* HOW TO COMPLETE THIS TASK *
If a line in the data has the string "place", please show it.

* DATASET CONTENT *

========================================

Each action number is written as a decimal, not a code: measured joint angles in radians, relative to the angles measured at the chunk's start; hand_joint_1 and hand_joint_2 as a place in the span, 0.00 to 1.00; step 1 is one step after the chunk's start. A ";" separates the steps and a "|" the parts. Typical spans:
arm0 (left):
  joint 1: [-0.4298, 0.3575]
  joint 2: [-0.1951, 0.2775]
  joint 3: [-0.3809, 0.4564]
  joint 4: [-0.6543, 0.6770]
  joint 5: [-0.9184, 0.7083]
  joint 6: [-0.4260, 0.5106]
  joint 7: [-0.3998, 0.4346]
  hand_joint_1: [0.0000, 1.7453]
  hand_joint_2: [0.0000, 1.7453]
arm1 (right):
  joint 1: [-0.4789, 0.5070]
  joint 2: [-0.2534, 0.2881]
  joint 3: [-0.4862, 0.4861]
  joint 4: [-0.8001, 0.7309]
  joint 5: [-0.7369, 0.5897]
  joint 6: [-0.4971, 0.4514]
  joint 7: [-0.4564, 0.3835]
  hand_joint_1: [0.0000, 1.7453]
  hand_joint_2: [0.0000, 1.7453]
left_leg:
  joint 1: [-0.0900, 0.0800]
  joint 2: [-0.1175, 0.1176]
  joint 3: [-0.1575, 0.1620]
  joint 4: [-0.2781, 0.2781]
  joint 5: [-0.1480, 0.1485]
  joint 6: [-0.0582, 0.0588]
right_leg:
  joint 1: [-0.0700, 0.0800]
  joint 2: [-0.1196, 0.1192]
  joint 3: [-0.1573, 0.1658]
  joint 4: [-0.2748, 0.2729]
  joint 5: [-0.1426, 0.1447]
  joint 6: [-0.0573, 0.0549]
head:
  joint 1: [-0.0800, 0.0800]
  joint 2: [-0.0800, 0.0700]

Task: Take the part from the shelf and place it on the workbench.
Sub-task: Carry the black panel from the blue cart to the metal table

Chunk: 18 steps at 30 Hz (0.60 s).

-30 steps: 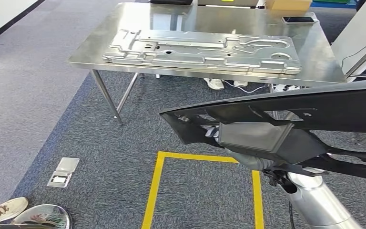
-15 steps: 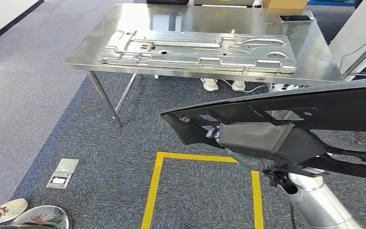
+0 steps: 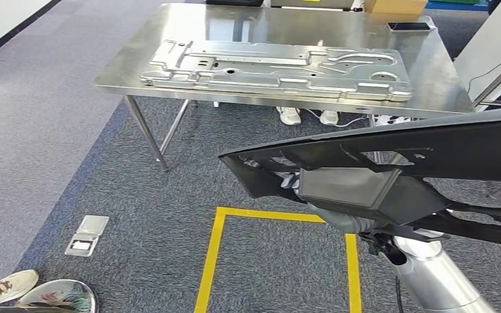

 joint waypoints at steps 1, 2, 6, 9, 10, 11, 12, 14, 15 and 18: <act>0.000 0.000 0.000 0.000 0.000 0.000 0.000 0.00 1.00 | -0.001 0.000 0.000 0.000 0.000 0.000 0.000 1.00 1.00 | 0.002 0.001 0.002 -0.004 0.002 0.004 | 0.000 0.000 -0.003 0.010 -0.011 0.005 | 0.000 0.000; 0.000 0.000 0.000 0.000 0.000 0.000 0.000 0.00 1.00 | -0.002 0.000 -0.001 0.000 0.000 0.000 0.000 1.00 1.00 | 0.004 0.002 0.004 -0.009 0.004 0.007 | -0.001 0.000 -0.014 0.038 -0.032 0.010 | 0.000 0.000; 0.000 -0.001 0.000 0.000 0.000 0.000 0.000 0.00 1.00 | 0.002 0.000 0.000 0.001 0.000 0.000 0.000 1.00 1.00 | 0.005 0.004 0.005 -0.010 0.006 0.012 | -0.001 0.000 -0.114 0.260 -0.129 0.018 | 0.000 0.000; 0.001 -0.001 0.000 0.000 0.000 0.000 0.000 0.00 1.00 | 0.004 0.000 0.000 0.002 0.000 0.000 0.000 1.00 1.00 | 0.006 0.004 0.009 -0.008 0.003 0.009 | -0.003 -0.001 -0.074 0.169 -0.050 0.021 | 0.000 0.000; 0.000 -0.001 0.000 0.000 0.000 0.000 0.000 0.00 1.00 | 0.003 0.000 0.000 0.002 0.000 0.000 0.000 1.00 1.00 | 0.004 0.003 0.009 -0.006 0.001 0.006 | -0.003 -0.001 -0.043 0.101 -0.020 0.021 | 0.000 0.000; 0.000 -0.001 0.000 0.000 0.000 0.000 0.000 0.00 1.00 | 0.002 0.000 0.000 0.002 0.000 0.000 0.000 1.00 1.00 | 0.003 0.003 0.008 -0.002 -0.001 0.002 | -0.003 -0.001 -0.019 0.046 0.000 0.018 | 0.000 0.000; 0.000 -0.001 0.000 0.000 0.000 0.000 0.000 0.00 1.00 | 0.002 0.000 0.000 0.002 0.000 0.000 0.000 1.00 1.00 | 0.001 0.002 0.006 0.000 -0.003 -0.002 | -0.002 0.000 -0.006 0.015 0.007 0.014 | 0.000 0.000; 0.000 -0.001 0.000 0.000 0.000 0.000 0.000 0.00 1.00 | 0.004 0.000 -0.001 0.002 0.000 0.000 0.000 1.00 1.00 | 0.000 0.002 0.003 0.002 -0.002 -0.007 | 0.001 0.003 -0.005 0.004 0.004 0.002 | 0.000 0.000; 0.000 -0.001 0.000 0.000 0.000 0.000 0.000 0.00 1.00 | 0.004 0.000 -0.001 0.002 0.000 0.000 0.000 1.00 1.00 | 0.001 0.002 0.003 0.003 -0.004 -0.011 | 0.001 0.003 -0.005 0.004 0.006 -0.004 | 0.000 0.000; -0.001 -0.001 0.000 0.000 0.000 0.000 0.000 0.00 1.00 | 0.001 0.000 0.000 0.000 0.000 0.000 0.000 1.00 1.00 | 0.005 0.002 -0.027 0.079 -0.059 -0.025 | -0.004 -0.001 -0.004 0.002 0.008 -0.022 | 0.000 0.000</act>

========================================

* EXPECTED ANSWER *
Each action number is written as a decimal, not a code: measured joint angles in radians, relative to the angles measured at the chunk's start; hand_joint_1 and hand_joint_2 as a place in the span, 0.00 to 1.00; step 1 is one step after the chunk's start. A ";" separates the steps and a "|" the parts. Typical spans:
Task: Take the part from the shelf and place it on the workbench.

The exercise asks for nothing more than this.